Milton focuses resources on character development needed to be successful in the workforce, positive school culture, and screening of students who may need help dealing with their emotions, Girton said.

“We leverage our school counselors, psychologists, and social workers to provide support to students and parents/guardians through school-based services and/or to assist with referrals to community-based services,” she said.

School districts have to balance creating an open welcoming environment with providing a safe and secure campus, Girton said.

She said most post reports on school shooters reveal that the perpetrator shared information with others about his/her plan before the incident.

“It is vitally important for our students and employees to know that if they see or hear any concerning information, the information must be reported,” Girton said. “I am so proud of the relationships our principals, assistant principals, dean of students and school resource officers have with our school community which allows for this natural sharing of information.”

She said Milton’s students effectively use Safe 2 Say to communicate concerns with the administration and Milton police.

Any threat the district becomes aware of is taken seriously, Girton said.

“Notification to law enforcement is immediate,” she said. “Each building has a threat assessment team, led by the building principal, responsible for gathering information, assessing the situation, and managing the threat.

“The School Resource Officers are members of the Milton Area School District Threat Assessment Teams. The district’s collaborative relationship with Milton Borough Police, Union County Sheriff’s Department, and PSP is vital to resolving issues promptly and making necessary decisions about the operations of the district.”

Shooter profile misconceptionsMost of the school shooters in middle school or high school are not loners, Langman’s research indicates.

“I think our perceptions are skewed by a couple of high-profile cases, like Virginia Tech and Sandy Hook,” he said. “Both of those cases were adult shooters aged 23 and 20. And those were some very odd young men who did not have friends. But, that’s not the norm.”

Juvenile school shooters typically do have some friends, Langman said. They may not have the social success they want, but they are not the isolated loners that people tend to think they are. Sometimes, they are isolated, sometimes they have a group of friends, and sometimes they have significant others.

The two Columbine perpetrators had a pretty wide group of friends of both males and females. They were not alone. And they were not bullied, Langman said.

“It was high school and there was some teasing back and forth, but they gave worse than they got,” he said. “They threatened and intimidated other kids, made fun of them. They were on the receiving end of that too, but nothing out of the ordinary.”

RecommendationsLangman recommends all employees in school districts be educated on threats and active shooter situations.

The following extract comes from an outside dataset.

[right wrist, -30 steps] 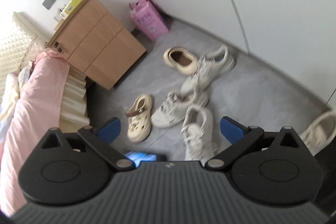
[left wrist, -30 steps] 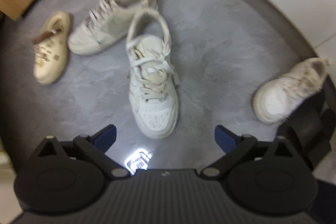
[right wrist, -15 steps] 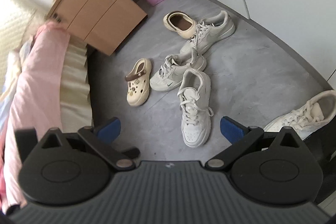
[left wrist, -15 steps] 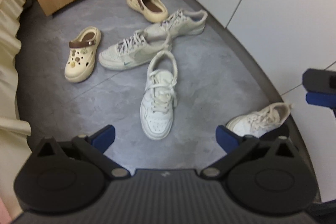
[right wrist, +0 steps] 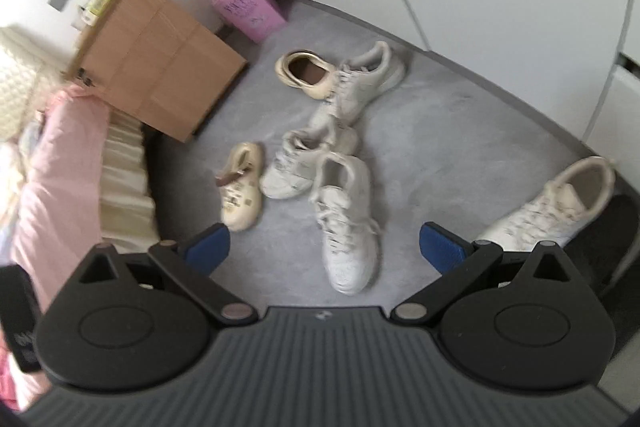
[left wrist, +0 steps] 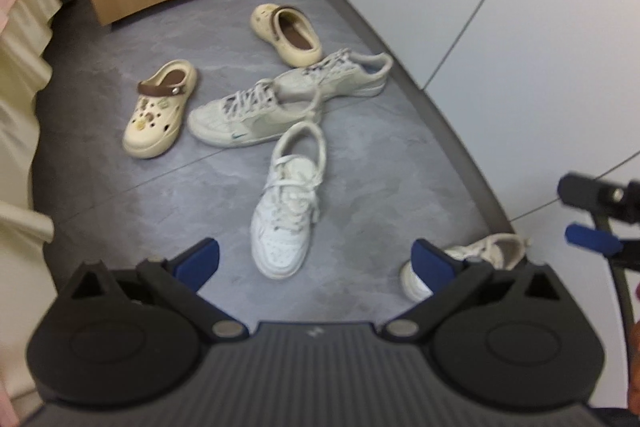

“Pretty much everyone who works in a district ought to have a certain level of training about warning signs, reporting structure, and how this all can work together,” he said. “Usually, you would have a small group of people who would constitute the threat assessment team and would have significant training on warning signs and how to conduct the threat assessment, the dos, and don’ts, what are you allowed to do legally, and so on.”

Tip lines are a good idea as well, Langman said.

“Students do use them and report concerns. But for those to be maximally functional, we need people trained to recognize warning signs and know how and where to report them,” he said. “That can include school staff, and even the community because people may see or hear something and not recognize it as a potential warning sign. So there is more to be done by educating the public.”

Investigating a threat doesn’t have to mean calling the police, Langman said.

“This could be as simple as inviting a student in and saying, ‘Can you tell me about what happened? I heard a student say you said such and such,’” he said. “Depending on what you find out, you may want to do more, but it doesn’t have to be a disciplinary action and it doesn’t have to be a legal action.”

The Associated Press contributed to this report.